■ **What you have to do**: How many lines of these entries hold the string "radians"? Reply with the number alone.

(Records contained in a dataset)

━━━━━━━━━━━━━━━━━━━━━━━━━━━━━━

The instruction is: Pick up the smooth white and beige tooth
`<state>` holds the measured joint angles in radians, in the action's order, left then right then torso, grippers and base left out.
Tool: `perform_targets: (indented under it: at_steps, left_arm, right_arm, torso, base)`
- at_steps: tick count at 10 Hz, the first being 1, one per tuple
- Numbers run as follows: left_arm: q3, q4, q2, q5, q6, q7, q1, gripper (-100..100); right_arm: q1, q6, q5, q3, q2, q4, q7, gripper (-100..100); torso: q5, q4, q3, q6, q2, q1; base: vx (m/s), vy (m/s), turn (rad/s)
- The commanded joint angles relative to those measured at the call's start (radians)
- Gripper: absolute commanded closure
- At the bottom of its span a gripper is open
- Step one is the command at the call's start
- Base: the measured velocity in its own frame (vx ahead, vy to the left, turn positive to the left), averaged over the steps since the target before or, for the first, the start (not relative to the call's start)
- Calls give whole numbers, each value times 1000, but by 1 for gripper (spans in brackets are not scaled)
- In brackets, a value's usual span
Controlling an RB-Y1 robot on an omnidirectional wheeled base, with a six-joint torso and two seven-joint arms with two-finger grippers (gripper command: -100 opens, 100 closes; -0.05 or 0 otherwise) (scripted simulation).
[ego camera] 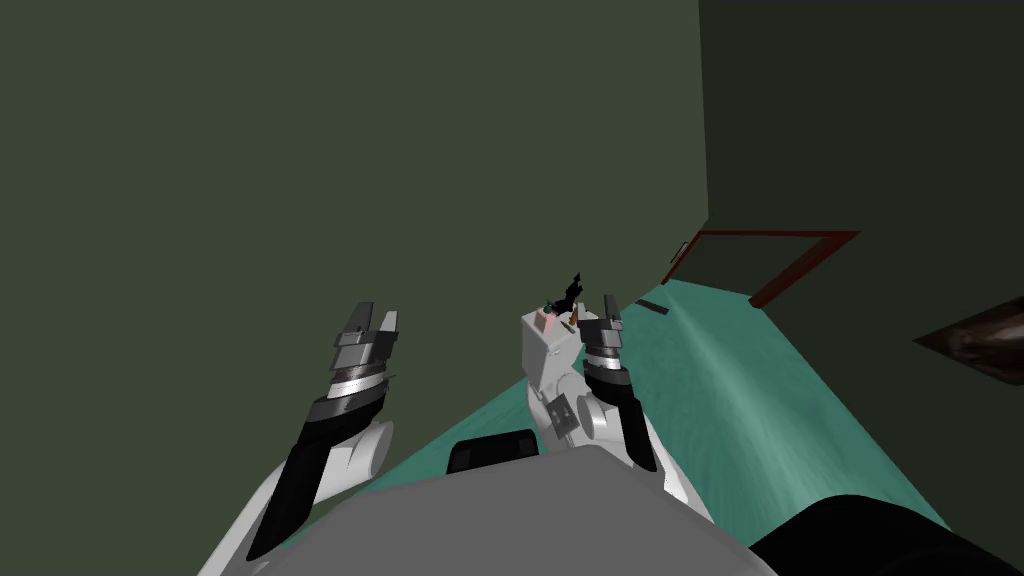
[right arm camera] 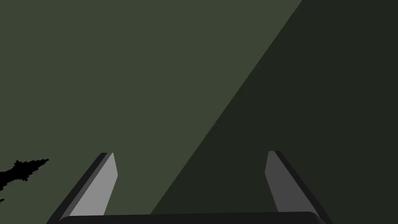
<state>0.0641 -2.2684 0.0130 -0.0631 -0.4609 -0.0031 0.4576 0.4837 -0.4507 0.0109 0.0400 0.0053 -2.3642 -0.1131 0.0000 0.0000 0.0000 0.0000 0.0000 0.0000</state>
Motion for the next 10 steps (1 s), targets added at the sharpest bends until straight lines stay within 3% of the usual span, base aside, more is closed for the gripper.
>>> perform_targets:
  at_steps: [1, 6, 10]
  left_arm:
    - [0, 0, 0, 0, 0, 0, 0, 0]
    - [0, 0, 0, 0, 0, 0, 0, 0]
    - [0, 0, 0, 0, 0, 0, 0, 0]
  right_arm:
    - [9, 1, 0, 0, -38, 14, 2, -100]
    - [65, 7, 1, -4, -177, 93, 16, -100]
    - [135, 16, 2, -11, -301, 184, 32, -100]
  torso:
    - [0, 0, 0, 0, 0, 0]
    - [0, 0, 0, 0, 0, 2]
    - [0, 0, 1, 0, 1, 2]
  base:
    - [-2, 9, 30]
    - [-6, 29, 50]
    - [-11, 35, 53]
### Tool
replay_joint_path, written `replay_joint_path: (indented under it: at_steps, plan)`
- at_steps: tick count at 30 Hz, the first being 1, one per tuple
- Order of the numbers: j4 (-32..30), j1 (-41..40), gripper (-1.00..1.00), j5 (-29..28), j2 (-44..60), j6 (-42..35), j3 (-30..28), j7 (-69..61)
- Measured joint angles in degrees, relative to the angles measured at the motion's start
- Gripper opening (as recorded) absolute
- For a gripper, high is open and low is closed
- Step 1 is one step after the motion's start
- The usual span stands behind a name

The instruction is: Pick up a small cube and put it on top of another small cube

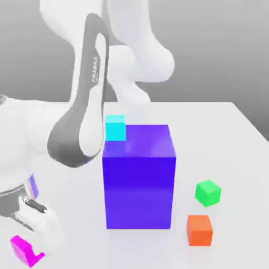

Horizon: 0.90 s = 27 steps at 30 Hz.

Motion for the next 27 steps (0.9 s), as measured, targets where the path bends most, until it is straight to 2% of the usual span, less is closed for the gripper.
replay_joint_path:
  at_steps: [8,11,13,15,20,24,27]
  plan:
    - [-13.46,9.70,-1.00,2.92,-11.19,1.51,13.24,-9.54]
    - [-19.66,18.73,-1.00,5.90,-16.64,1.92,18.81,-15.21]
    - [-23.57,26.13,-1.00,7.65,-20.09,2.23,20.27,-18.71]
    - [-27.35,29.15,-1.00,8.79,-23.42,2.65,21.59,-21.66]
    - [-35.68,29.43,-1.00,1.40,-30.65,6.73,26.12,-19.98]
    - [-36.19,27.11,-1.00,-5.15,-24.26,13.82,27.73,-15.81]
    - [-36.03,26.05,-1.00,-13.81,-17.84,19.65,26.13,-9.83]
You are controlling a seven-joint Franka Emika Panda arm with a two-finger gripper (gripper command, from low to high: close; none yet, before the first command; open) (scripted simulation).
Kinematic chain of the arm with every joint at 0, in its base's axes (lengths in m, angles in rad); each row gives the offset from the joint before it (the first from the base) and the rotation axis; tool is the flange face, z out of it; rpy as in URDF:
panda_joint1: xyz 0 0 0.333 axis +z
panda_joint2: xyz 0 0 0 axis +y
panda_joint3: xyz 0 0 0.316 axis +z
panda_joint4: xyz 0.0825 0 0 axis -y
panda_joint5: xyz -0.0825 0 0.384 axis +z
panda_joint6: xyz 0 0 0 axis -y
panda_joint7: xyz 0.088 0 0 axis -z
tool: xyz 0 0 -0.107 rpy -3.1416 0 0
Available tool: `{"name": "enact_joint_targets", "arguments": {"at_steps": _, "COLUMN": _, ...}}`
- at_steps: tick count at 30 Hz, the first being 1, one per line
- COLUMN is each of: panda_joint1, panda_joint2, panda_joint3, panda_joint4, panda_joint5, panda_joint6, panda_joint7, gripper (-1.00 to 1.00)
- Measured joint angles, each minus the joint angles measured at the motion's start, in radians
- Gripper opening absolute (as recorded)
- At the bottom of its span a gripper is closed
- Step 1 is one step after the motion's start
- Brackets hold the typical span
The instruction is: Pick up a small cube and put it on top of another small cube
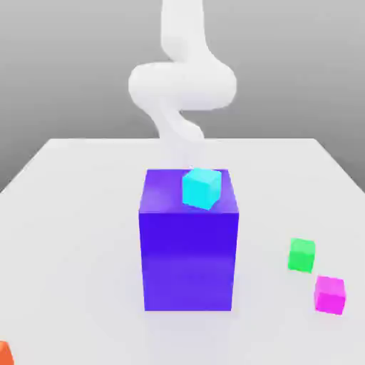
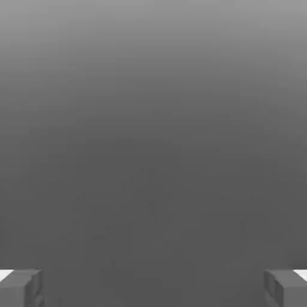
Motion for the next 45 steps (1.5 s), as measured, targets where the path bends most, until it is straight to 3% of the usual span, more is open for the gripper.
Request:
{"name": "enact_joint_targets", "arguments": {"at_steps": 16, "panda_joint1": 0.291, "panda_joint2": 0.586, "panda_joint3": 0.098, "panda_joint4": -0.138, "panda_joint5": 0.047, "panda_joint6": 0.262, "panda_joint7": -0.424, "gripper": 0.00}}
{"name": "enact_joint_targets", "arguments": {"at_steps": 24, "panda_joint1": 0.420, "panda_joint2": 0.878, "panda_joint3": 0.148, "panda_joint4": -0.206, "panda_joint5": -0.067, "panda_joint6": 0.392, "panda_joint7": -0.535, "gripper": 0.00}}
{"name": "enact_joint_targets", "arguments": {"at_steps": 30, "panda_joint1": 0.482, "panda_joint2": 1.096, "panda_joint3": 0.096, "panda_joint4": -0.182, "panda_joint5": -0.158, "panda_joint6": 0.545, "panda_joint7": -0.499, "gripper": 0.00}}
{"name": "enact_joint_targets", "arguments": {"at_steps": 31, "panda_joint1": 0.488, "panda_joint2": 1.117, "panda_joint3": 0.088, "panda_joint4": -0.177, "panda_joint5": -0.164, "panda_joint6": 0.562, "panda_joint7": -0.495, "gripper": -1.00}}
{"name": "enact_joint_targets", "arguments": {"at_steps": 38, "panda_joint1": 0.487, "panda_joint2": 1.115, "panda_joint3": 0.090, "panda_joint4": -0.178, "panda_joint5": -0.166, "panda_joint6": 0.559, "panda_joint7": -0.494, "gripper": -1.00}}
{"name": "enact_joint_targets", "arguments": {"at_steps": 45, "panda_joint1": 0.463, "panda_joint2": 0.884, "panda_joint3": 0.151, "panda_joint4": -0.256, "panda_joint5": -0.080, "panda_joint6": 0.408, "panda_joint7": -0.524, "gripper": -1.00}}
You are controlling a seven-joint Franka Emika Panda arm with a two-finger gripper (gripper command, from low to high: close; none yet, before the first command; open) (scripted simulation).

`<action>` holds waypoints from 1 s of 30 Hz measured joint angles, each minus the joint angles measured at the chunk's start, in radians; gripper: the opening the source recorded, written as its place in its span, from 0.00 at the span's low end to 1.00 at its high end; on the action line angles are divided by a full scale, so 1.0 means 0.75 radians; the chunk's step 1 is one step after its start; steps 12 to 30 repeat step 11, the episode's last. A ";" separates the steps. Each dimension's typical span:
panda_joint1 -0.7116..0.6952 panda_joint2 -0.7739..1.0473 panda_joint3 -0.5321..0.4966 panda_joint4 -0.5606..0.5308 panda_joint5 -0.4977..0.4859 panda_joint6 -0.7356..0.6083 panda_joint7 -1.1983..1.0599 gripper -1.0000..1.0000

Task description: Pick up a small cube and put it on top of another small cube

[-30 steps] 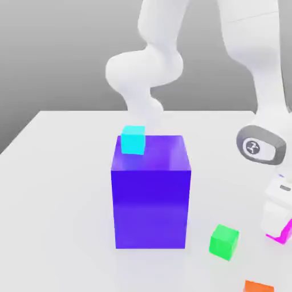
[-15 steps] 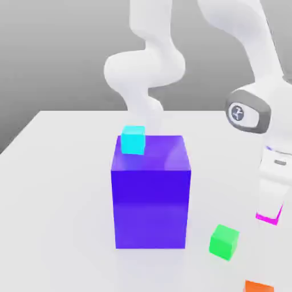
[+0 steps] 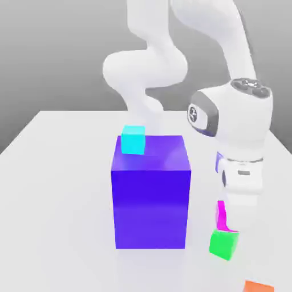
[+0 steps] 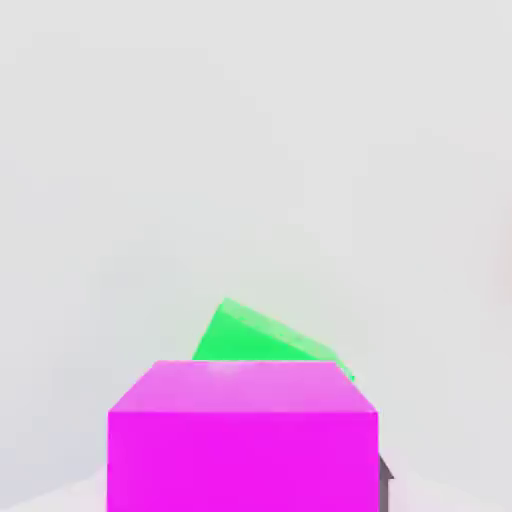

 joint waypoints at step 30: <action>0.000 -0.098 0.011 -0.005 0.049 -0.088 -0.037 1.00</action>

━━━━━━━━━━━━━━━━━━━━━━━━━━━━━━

■ **Result for this exercise**: 4